BEGIN Data to examine

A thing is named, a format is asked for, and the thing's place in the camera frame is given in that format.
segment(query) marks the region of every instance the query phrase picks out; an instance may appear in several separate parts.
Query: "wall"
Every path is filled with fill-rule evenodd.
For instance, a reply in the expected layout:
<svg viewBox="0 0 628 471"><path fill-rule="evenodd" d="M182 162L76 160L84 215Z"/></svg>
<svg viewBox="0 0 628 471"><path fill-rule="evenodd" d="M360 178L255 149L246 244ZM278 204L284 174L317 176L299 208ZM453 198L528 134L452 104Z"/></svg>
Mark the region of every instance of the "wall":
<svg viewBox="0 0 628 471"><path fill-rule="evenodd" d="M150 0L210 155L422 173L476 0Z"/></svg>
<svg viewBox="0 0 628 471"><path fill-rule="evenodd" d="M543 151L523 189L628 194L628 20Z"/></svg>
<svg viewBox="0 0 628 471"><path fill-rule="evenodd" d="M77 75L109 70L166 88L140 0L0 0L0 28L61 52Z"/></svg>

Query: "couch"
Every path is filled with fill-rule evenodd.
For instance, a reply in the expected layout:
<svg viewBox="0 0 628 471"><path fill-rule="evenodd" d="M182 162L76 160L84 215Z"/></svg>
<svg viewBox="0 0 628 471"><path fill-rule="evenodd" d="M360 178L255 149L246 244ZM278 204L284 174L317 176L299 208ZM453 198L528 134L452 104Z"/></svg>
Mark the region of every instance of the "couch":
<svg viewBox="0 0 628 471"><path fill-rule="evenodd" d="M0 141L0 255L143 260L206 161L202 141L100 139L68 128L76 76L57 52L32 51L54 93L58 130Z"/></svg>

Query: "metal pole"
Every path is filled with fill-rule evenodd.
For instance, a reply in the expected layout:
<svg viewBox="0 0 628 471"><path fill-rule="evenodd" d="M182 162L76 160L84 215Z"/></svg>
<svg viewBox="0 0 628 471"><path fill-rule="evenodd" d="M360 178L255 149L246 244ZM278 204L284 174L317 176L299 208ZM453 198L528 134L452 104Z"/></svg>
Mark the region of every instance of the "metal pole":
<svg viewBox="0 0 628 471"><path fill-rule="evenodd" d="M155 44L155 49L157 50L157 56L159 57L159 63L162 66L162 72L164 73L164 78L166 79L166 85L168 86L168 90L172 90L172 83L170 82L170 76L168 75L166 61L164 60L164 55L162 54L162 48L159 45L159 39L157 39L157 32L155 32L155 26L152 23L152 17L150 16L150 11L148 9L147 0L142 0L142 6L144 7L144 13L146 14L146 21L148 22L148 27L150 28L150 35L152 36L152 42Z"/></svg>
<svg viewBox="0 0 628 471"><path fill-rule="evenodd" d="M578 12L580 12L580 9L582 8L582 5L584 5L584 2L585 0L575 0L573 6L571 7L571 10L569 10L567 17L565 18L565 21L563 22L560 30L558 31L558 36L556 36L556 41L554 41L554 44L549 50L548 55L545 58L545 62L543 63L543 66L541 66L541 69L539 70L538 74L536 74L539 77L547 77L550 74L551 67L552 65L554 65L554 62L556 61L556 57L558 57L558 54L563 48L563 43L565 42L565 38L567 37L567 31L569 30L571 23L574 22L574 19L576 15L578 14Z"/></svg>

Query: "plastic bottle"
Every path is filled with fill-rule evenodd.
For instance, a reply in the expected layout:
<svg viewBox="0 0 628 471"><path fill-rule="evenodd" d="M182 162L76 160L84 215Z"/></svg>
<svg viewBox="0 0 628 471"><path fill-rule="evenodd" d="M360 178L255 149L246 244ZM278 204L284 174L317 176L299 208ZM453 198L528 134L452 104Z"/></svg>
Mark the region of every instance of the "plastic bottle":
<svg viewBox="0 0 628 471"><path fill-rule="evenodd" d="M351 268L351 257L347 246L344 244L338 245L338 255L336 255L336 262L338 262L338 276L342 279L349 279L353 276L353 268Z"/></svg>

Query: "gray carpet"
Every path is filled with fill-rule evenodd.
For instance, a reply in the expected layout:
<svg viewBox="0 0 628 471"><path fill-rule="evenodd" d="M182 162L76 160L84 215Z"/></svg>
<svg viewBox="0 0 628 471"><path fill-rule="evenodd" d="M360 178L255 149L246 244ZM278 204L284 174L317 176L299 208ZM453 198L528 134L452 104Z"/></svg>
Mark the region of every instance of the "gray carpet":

END Data to examine

**What the task requires:** After reading the material above, repeat all of it exactly.

**Result for this exercise:**
A thing is named, a format is asked for, and the thing's place in the camera frame is given in that format.
segment(query) marks the region of every instance the query phrase picks out; an instance may appear in several separate parts.
Query: "wall"
Every path is filled with fill-rule evenodd.
For instance, a reply in the expected layout:
<svg viewBox="0 0 628 471"><path fill-rule="evenodd" d="M182 162L76 160L84 215Z"/></svg>
<svg viewBox="0 0 628 471"><path fill-rule="evenodd" d="M360 178L255 149L246 244ZM278 204L284 174L317 176L299 208ZM453 198L528 134L452 104Z"/></svg>
Mark the region of every instance of the "wall":
<svg viewBox="0 0 628 471"><path fill-rule="evenodd" d="M150 0L210 155L422 173L476 0Z"/></svg>
<svg viewBox="0 0 628 471"><path fill-rule="evenodd" d="M543 151L523 189L628 194L628 20Z"/></svg>
<svg viewBox="0 0 628 471"><path fill-rule="evenodd" d="M77 75L109 70L166 88L140 0L0 0L0 28L61 52Z"/></svg>

Query: "couch"
Every path is filled with fill-rule evenodd.
For instance, a reply in the expected layout:
<svg viewBox="0 0 628 471"><path fill-rule="evenodd" d="M182 162L76 160L84 215Z"/></svg>
<svg viewBox="0 0 628 471"><path fill-rule="evenodd" d="M360 178L255 149L246 244ZM278 204L284 174L317 176L299 208ZM453 198L528 134L452 104Z"/></svg>
Mark the region of every instance of the "couch":
<svg viewBox="0 0 628 471"><path fill-rule="evenodd" d="M0 141L0 255L143 260L206 161L202 141L100 139L68 128L76 76L57 52L32 51L54 93L58 130Z"/></svg>

Query: "metal pole"
Every path is filled with fill-rule evenodd.
For instance, a reply in the expected layout:
<svg viewBox="0 0 628 471"><path fill-rule="evenodd" d="M182 162L76 160L84 215Z"/></svg>
<svg viewBox="0 0 628 471"><path fill-rule="evenodd" d="M360 178L255 149L246 244ZM278 204L284 174L317 176L299 208ZM453 198L528 134L452 104Z"/></svg>
Mark the region of every instance of the "metal pole":
<svg viewBox="0 0 628 471"><path fill-rule="evenodd" d="M155 44L155 49L157 50L157 56L159 57L159 63L162 66L162 72L164 73L164 78L166 79L166 85L168 86L168 90L172 90L172 83L170 82L170 76L168 75L166 61L164 60L164 55L162 54L162 48L159 45L159 39L157 39L157 32L155 32L155 26L152 23L152 17L150 16L150 11L148 9L147 0L142 0L142 6L144 7L144 13L146 14L146 21L148 22L148 27L150 28L150 35L152 36L152 42Z"/></svg>
<svg viewBox="0 0 628 471"><path fill-rule="evenodd" d="M578 12L580 12L580 9L582 8L582 5L584 5L584 2L585 0L575 0L573 6L571 7L571 10L569 10L567 17L565 18L565 21L563 22L560 30L558 31L558 36L556 36L556 41L554 41L554 44L549 50L548 55L545 58L545 62L543 63L543 66L541 66L541 69L539 70L538 74L536 74L539 77L547 77L550 74L551 67L552 65L554 65L554 62L556 61L556 57L558 57L558 54L563 48L563 43L565 42L565 38L567 37L567 31L569 30L571 23L574 22L574 19L576 15L578 14Z"/></svg>

Query: "plastic bottle"
Every path is filled with fill-rule evenodd.
For instance, a reply in the expected layout:
<svg viewBox="0 0 628 471"><path fill-rule="evenodd" d="M182 162L76 160L84 215Z"/></svg>
<svg viewBox="0 0 628 471"><path fill-rule="evenodd" d="M360 178L255 149L246 244ZM278 204L284 174L317 176L299 208ZM453 198L528 134L452 104Z"/></svg>
Mark the region of every instance of the "plastic bottle":
<svg viewBox="0 0 628 471"><path fill-rule="evenodd" d="M351 268L351 257L347 246L344 244L338 245L338 255L336 255L336 262L338 262L338 276L342 279L349 279L353 276L353 268Z"/></svg>

Query: "gray carpet"
Every path is filled with fill-rule evenodd.
For instance, a reply in the expected layout:
<svg viewBox="0 0 628 471"><path fill-rule="evenodd" d="M182 162L76 160L84 215Z"/></svg>
<svg viewBox="0 0 628 471"><path fill-rule="evenodd" d="M360 178L255 149L246 244ZM278 204L284 174L317 176L299 208ZM453 198L528 134L452 104Z"/></svg>
Mark the region of every instance of the "gray carpet":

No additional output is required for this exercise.